Problem to solve |
Reproduce exactly the lines below from the one containing "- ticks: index" through the one containing "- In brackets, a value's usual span", including both, and nothing else.

Given information |

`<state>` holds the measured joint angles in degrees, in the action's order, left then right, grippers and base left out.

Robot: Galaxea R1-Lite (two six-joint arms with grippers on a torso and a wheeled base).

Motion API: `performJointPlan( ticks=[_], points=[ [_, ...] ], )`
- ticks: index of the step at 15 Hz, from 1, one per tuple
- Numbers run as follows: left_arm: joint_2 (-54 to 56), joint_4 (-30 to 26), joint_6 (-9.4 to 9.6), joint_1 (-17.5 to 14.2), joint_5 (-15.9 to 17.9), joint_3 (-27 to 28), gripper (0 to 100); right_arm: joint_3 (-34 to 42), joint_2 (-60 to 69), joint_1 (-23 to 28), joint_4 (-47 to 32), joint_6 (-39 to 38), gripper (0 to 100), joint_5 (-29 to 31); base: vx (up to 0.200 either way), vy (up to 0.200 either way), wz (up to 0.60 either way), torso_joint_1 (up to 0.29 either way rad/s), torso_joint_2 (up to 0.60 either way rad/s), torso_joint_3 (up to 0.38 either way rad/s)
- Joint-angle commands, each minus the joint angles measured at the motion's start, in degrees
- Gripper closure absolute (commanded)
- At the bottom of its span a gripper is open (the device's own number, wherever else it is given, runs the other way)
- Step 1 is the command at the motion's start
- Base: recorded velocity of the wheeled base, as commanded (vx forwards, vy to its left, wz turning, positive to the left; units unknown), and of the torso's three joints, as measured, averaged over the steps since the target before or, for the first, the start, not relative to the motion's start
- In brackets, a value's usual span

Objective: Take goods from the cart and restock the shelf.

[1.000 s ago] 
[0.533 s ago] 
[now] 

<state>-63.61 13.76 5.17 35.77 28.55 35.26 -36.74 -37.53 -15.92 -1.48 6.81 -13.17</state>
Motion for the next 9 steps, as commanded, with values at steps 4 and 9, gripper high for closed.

Result |
- ticks: index of the step at 15 Hz, from 1, one per tuple
- Numbers run as follows: left_arm: joint_2 (-54 to 56), joint_4 (-30 to 26), joint_6 (-9.4 to 9.6), joint_1 (-17.5 to 14.2), joint_5 (-15.9 to 17.9), joint_3 (-27 to 28), gripper (0 to 100); right_arm: joint_3 (-34 to 42), joint_2 (-60 to 69), joint_1 (-23 to 28), joint_4 (-47 to 32), joint_6 (-39 to 38), gripper (0 to 100), joint_5 (-29 to 31); base: vx (up to 0.200 either way), vy (up to 0.200 either way), wz (up to 0.60 either way), torso_joint_1 (up to 0.29 either way rad/s), torso_joint_2 (up to 0.60 either way rad/s), torso_joint_3 (up to 0.38 either way rad/s)
- Joint-angle commands, each minus the joint angles measured at the motion's start, in degrees
- Gripper closure absolute (commanded)
- At the bottom of its span a gripper is open (the device's own number, wherever else it is given, runs the other way)
- Step 1 is the command at the motion's start
- Base: recorded velocity of the wheeled base, as commanded (vx forwards, vy to its left, wz turning, positive to the left; units unknown), and of the torso's three joints, as measured, averaged over the steps since the target before or, for the first, the start, not relative to the motion's start
- In brackets, a value's usual span

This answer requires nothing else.